Since his papacy began in 2013, Pope Francis has spent a great deal of time fighting for social justice. Although the Catholic doctrine has very conservative views on subjects like birth control, homosexuality, and abortion, it also insists that people must care for the most vulnerable in our society, including the sick and the poor. As a religious leader, Pope Francis has focused more on such aspects of the faith, rather than on casting judgment for issues of sexual morality.The pope has also spoken out against inequalities created by excessive capitalism. About globalization, the pontiff remarked that it has helped many people rise from poverty but has also "damned many others to starve to death." Although global wealth is increasing, poverty is also on the rise.
On this subject, Pope Francis has also said, "Jesus tells us what the 'protocol' is, on which we will be judged. It is the one we read in chapter 25 of Matthew's Gospel: I was hungry, I was thirsty, I was in prison, I was sick, I was naked and you helped me, clothed me, visited me, took care of me. Whenever we do this to one of our brothers, we do this to Jesus. Caring for our neighbor; for those who are poor, who suffer in body and in soul, for those who are in need. This is the touchstone."
In general, Catholics believe in the virtue of social welfare, and many condemn the budget cuts proposed by Trump and GOP, which are particularly hard on the poor.
According to Pope Francis, fighting poverty has nothing to do with socialism or any other ideology. On the contrary, it is an important part of the Christian faith.
He said, "This concern for the poor is in the Gospel, it is within the tradition of the Church, it is not an invention of communism and it must not be turned into an ideology, as has sometimes happened before in the course of history."
In another quote, Pope Francis stated that if he were to read sermons from Church Fathers in the second and third century, he would be accused by some of spreading Marxist thought.
The pope has also made many statements on other social justice issues, including defending the rights of immigrants, the need to offer sanctuary to refugees, and to fight against racism and discrimination based on religious belief.
"You cannot be a Christian without living like a Christian," Pope Francis said.
The pontiff has also spoken out against so-called "fake news" and biased reporting, stating last year that "journalism based on gossip is akin to terrorism."
Pope Francis has helped spark a political movement on the religious left
For all his talk about social justice, Pope Francis' teachings have fallen on deaf ears in the Trump administration. Much of Trump's policy is decidedly anti-immigration, and his Muslim ban has blocked many refugees, in some cases also those who had already been promised asylum.
The GOP's failed health reform bill would have hit the poor and elderly particularly hard, and Trump's budget proposal includes deeps cuts to social welfare programs, including many that offer services and food to needy seniors, women, and children.
Because of such policy, the religious left is growing as a political force in the United States.
In a Reuters article on March 27, Reverend Serene Jones, the president of New York's Union Theological Seminary, said, "The election of Trump has been a clarion call to progressives in the Protestant and Catholic churches in America to move out of a place of primarily professing progressive policies to really taking action."
Since Donald Trump became president, the seminary's monthly lectures on social justice have been at full capacity, drawing crowds three times the size they attracted before he became president.
Some of the religious left have been inspired by Pope Francis' fight for social justice, as mentioned earlier in this article.
J. Patrick Hornbeck II, theology department chairman at Fordham University, a Jesuit school in New York, told Reuters it is a "dirty little secret" in American politics that the religious left has existed all along -- they just haven't been particularly successful at banding together.

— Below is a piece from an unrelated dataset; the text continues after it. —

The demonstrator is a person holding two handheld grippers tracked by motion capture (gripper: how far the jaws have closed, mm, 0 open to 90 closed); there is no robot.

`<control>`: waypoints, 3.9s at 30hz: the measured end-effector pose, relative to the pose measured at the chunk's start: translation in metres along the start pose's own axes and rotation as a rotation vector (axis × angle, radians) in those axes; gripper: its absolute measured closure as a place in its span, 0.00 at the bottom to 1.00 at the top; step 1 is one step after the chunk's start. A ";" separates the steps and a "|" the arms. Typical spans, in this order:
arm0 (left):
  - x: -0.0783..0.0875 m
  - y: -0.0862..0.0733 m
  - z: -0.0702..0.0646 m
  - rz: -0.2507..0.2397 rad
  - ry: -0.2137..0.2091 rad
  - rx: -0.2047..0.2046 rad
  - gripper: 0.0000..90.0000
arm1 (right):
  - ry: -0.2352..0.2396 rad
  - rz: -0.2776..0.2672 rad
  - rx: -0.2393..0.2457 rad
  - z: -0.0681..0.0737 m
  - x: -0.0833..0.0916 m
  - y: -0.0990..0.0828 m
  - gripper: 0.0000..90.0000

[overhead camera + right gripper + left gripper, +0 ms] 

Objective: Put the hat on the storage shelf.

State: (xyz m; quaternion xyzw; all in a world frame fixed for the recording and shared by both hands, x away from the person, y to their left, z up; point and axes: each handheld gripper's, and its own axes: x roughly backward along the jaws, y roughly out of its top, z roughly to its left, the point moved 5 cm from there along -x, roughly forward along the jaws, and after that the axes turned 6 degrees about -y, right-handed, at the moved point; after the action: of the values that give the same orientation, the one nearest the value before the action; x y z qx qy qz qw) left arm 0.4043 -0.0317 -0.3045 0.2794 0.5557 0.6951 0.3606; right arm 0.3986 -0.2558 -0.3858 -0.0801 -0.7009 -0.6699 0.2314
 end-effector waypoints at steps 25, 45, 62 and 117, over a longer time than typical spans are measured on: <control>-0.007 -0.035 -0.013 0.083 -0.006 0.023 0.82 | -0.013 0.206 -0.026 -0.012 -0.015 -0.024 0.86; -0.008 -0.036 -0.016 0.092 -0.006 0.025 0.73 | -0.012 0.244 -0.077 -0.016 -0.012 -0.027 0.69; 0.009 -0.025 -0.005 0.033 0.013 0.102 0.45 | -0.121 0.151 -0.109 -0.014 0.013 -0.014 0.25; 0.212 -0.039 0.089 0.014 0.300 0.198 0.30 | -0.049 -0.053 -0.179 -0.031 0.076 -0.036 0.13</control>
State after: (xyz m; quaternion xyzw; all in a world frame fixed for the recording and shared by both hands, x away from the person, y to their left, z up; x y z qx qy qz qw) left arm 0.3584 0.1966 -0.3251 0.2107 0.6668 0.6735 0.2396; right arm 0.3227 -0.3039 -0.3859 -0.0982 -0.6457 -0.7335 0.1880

Hornbeck said, "It has taken a crisis, or perceived crisis, like Trump's election to cause folks on the religious left to really own their religion in the public square."
Progressive religious leaders have fought for social justice causes in the past, such as to abolish slavery and establish civil rights. Now, they are hitting the streets, taking action, and raising their voices again, both Roman Catholics like Pope Francis, as well as Protestants and religious leaders in Judaism and Islam.Although the religious left is growing, they still have a long way to go before they reach the political clout of the religious right. Many conservative Christians support Trump's policies and welcome such moves as defunding Planned Parenthood, which provides many health services to poor women.
However, when it comes to fighting for social justice during the Trump era, Pope Francis and company are here to stay.